= Beginning of Section =
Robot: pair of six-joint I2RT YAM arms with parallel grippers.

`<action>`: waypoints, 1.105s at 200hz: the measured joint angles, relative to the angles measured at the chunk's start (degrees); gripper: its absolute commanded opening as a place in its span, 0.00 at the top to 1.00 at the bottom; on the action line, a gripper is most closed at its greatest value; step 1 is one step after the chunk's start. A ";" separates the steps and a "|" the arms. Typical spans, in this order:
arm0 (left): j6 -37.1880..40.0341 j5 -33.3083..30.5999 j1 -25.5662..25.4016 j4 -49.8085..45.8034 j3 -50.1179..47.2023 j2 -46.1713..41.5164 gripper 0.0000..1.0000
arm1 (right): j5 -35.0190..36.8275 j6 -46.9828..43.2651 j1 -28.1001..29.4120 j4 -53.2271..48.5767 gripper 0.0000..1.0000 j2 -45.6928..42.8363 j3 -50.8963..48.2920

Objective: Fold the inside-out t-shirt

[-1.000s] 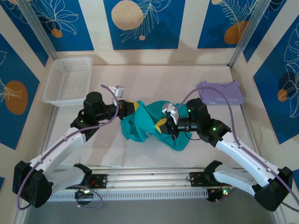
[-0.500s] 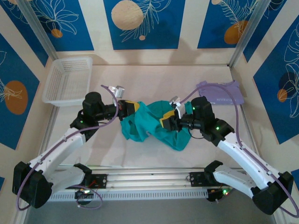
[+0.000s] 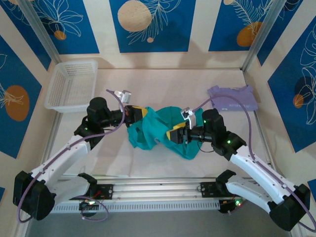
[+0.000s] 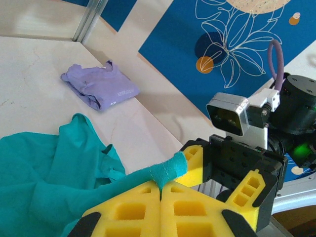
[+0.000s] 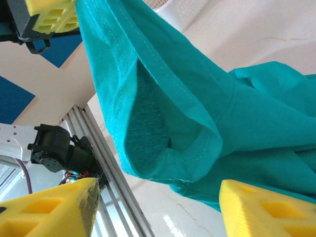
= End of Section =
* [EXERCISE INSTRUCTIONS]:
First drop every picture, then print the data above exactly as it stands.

* [WRITTEN REPLY]:
Robot: pair of six-joint I2RT YAM arms with parallel grippers.

`<action>`: waypoints, 1.105s at 200hz: the measured joint angles, relative to the angles measured at the chunk's start (degrees); gripper: its absolute commanded opening as a place in its span, 0.00 at the top to 1.00 at the bottom; on the action line, a gripper is most closed at its greatest value; step 1 is one step after the chunk's start. A ";" separates the steps and a "|" the arms. Typical spans, in this order:
arm0 (left): j6 -37.1880..40.0341 j5 -33.3083..30.5999 j1 -25.5662..25.4016 j4 -49.8085..45.8034 j3 -50.1179..47.2023 j2 -46.1713..41.5164 gripper 0.0000..1.0000
arm1 (right): j5 -35.0190..36.8275 j6 -46.9828..43.2651 j1 -28.1001..29.4120 j4 -53.2271..48.5767 gripper 0.0000..1.0000 j2 -45.6928..42.8363 j3 -50.8963..48.2920

Objective: Fold the inside-out t-shirt

[-1.000s] 
[-0.500s] 
[+0.000s] 
[+0.000s] 
[+0.000s] 

This response is done.